Fraunhofer als Wissensvermittler
Ein interdisziplinäres Forschungsteam aus dem Bereichen Logistik sowie Produktionsplanung und -controlling hat sich bereits im Vorfeld mit den Prozessen bei TEAM7 intensiv beschäftigt, darunter etwa den Standard-Versandprozess – von der Verpackung über die Tourenplanung bis zur Bereitstellung –, aber auch mit den Prozessen der Retouren-Abwicklung oder der Stuhl-Montagen, sodass all jene neuen Erkenntnisse bereits in die Planung des neuen LOZ einfließen konnten. Eine der Aufgaben innerhalb des Projekts bestand darin, das systematische Vorgehen und die eingesetzten Methoden bei der Prozessoptimierung als Wissenstransfer an das Unternehmen weiterzugeben. »Das neue LOZ ist mehr als nur ein Umschlagplatz für die Produkte von Team7. Die vielen unterschiedlichen Prozesse, die dort abgewickelt werden, wurden gemeinsam mit den Mitarbeiterinnen und Mitarbeitern zuerst auf physischer Ebene definiert. In welcher Reihenfolge wird verpackt? Wie werden die Waren aus den beiden Möbelwerken genau angeliefert? Nach welcher Logik werden die Waren eingelagert bzw. ausgelagert? Es musste also erst im Detail geklärt werden, wie der künftige Materialfluss, der Warenumschlag und die kleineren Montagebereiche im LOZ genau vonstattengehen werden. Erst dann wurde die systemtechnische Abbildung mit allen Buchungspunkten, den sich ergebenden Anforderungen und den systemübergreifenden Informationsflüssen definiert. So konnte eine optimale Unterstützung des eigentlichen Materialflusses gewährleistet werden«, erklärt Lukas Lingitz, Gruppenleiter Produktionsplanung und -controlling bei Fraunhofer Austria.

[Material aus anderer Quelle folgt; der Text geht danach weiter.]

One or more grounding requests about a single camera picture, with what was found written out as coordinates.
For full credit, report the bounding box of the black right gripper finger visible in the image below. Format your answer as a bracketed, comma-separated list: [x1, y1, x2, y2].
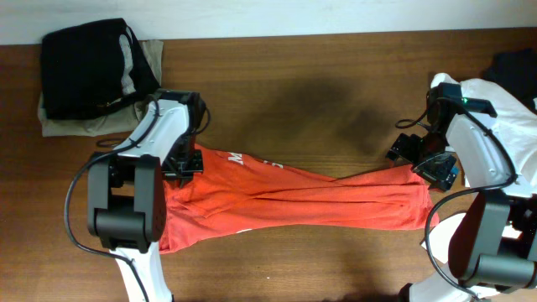
[385, 133, 420, 164]
[413, 153, 459, 191]

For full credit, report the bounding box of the orange FRAM t-shirt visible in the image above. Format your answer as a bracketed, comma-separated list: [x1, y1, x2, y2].
[159, 148, 433, 254]

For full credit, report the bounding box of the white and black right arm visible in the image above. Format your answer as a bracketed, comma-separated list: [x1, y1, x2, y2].
[387, 93, 536, 301]

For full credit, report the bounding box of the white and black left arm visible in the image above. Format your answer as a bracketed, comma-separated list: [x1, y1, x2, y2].
[87, 90, 210, 301]

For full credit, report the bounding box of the folded beige garment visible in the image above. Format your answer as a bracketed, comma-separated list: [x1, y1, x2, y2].
[37, 40, 164, 137]

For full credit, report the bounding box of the white t-shirt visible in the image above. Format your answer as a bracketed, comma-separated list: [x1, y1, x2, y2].
[420, 72, 537, 273]

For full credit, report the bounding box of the dark garment at right edge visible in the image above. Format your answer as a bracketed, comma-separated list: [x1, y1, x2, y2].
[482, 49, 536, 113]

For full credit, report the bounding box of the folded black garment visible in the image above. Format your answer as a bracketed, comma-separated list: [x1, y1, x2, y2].
[40, 18, 160, 120]

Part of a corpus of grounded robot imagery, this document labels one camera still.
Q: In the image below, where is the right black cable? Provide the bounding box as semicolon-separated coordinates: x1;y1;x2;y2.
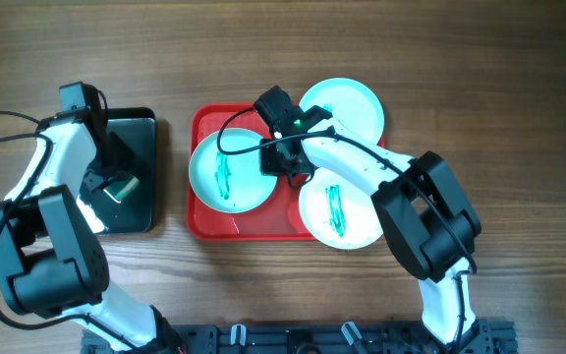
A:
215;106;479;345

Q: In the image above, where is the red plastic tray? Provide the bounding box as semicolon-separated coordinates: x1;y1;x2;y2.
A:
185;101;386;242

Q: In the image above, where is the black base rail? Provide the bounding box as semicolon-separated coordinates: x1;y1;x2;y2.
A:
80;320;518;354

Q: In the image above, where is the green yellow sponge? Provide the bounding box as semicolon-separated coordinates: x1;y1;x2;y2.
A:
102;172;140;204

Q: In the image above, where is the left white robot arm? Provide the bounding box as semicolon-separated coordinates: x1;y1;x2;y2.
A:
0;109;185;353

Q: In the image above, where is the black water tray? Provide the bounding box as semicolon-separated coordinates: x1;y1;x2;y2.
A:
77;107;157;235

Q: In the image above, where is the white plate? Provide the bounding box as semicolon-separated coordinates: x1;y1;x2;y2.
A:
299;168;383;250
189;132;277;213
300;78;385;144

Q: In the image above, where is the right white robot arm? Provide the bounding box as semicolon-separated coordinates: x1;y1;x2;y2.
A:
264;116;481;351

»Es ist entscheidend, bei jedem Prozess genau zu überlegen, welche Informationen werden aus welchem System benötigt und wie bekommt man die Informationen so heraus, dass sie im nächsten System verarbeitet werden können«, betont der Experte. Der Hintergrund: Team7 beliefert neben den eigenen Stores in Österreich und Deutschland auch zahlreiche Möbelketten. »Dass die bei Kunden und Partnern eingesetzten Systeme sowie die einzelnen Prozesse jeweils unterschiedlich sind, liegt auf der Hand«, so Lingitz. »Der große Erfahrungsschatz der Mitarbeiterinnen und Mitarbeiter musste daher expliziert und formalisiert werden.«
Ein weiterer Task für Fraunhofer Austria lag darin, den Naturmöbelhersteller bei der Auswahl eines geeigneten Warehouse-Management-Systems (WMS) zu unterstützen. Vor allem die zentrale strategische Bedeutung eines solchen Systems setzt eine intensive Auseinandersetzung sowie eine genaue Anforderungsanalyse voraus. Dabei ist es entscheidend, nicht nur gegenwärtige, sondern vor allem zukünftige Anforderungen zu berücksichtigen.

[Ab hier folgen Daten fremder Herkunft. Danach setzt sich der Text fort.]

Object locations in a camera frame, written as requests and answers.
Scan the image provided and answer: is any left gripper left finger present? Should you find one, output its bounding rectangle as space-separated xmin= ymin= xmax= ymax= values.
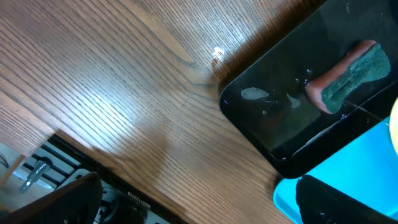
xmin=1 ymin=172 xmax=103 ymax=224

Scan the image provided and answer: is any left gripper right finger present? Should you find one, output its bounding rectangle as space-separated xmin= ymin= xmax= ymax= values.
xmin=296 ymin=175 xmax=397 ymax=224

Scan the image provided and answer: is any black rectangular tray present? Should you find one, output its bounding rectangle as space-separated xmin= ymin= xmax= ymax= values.
xmin=220 ymin=0 xmax=397 ymax=179

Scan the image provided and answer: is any teal plastic serving tray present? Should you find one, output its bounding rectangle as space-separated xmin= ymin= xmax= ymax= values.
xmin=273 ymin=118 xmax=397 ymax=223

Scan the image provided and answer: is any yellow-green plate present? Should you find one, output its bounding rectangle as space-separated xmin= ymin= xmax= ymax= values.
xmin=389 ymin=98 xmax=398 ymax=155

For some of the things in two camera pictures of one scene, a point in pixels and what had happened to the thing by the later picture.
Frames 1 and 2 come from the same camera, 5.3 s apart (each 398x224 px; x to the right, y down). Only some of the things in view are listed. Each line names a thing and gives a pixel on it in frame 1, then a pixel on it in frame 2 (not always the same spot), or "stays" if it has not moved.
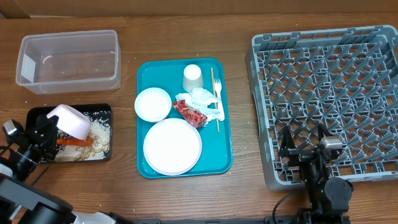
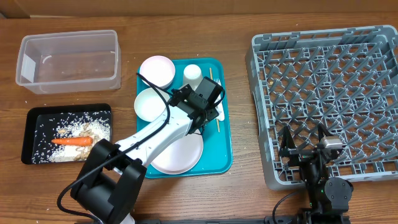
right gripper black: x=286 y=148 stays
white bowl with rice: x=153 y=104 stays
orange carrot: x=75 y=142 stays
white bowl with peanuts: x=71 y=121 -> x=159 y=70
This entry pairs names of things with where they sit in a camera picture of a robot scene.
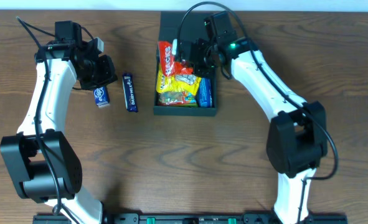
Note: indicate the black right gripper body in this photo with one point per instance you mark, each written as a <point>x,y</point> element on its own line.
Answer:
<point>190,58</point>

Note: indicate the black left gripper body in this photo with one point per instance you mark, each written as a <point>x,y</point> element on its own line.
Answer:
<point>99,78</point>

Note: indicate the blue Eclipse mints box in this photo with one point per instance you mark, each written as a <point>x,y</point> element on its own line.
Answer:
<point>101,97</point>

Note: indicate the yellow Hacks candy bag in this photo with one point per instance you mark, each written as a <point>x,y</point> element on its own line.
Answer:
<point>177,83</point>

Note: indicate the dark green box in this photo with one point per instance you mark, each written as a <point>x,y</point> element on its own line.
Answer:
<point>192,29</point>

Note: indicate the red Hacks candy bag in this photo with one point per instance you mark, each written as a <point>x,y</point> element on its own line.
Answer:
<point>169,66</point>

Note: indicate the blue cookie pack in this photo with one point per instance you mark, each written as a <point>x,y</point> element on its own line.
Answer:
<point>204,94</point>

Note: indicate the purple Dairy Milk bar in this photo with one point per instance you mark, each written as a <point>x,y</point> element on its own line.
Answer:
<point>128,88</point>

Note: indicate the colourful gummy candy bag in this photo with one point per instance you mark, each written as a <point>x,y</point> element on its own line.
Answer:
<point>173,98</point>

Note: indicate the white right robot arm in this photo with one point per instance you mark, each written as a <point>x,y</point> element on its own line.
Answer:
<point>296,140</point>

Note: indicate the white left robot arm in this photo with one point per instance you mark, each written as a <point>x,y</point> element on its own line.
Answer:
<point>41,163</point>

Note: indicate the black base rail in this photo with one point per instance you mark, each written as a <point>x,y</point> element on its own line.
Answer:
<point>247,218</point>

Neues Wissen zielführend einsetzen
Bereits nach wenigen Tagen, in denen das neue Logistikzentrum (LOZ) produktiv lief, war die LOZ-Abwicklung in den Werken positiv spürbar. »Wir konnten insbesondere auch unsere logistische Performance noch weiter steigern. Damit schaffen wir für unsere Kunden einen klaren Mehrwert«, zeigt sich Pretzl erfreut.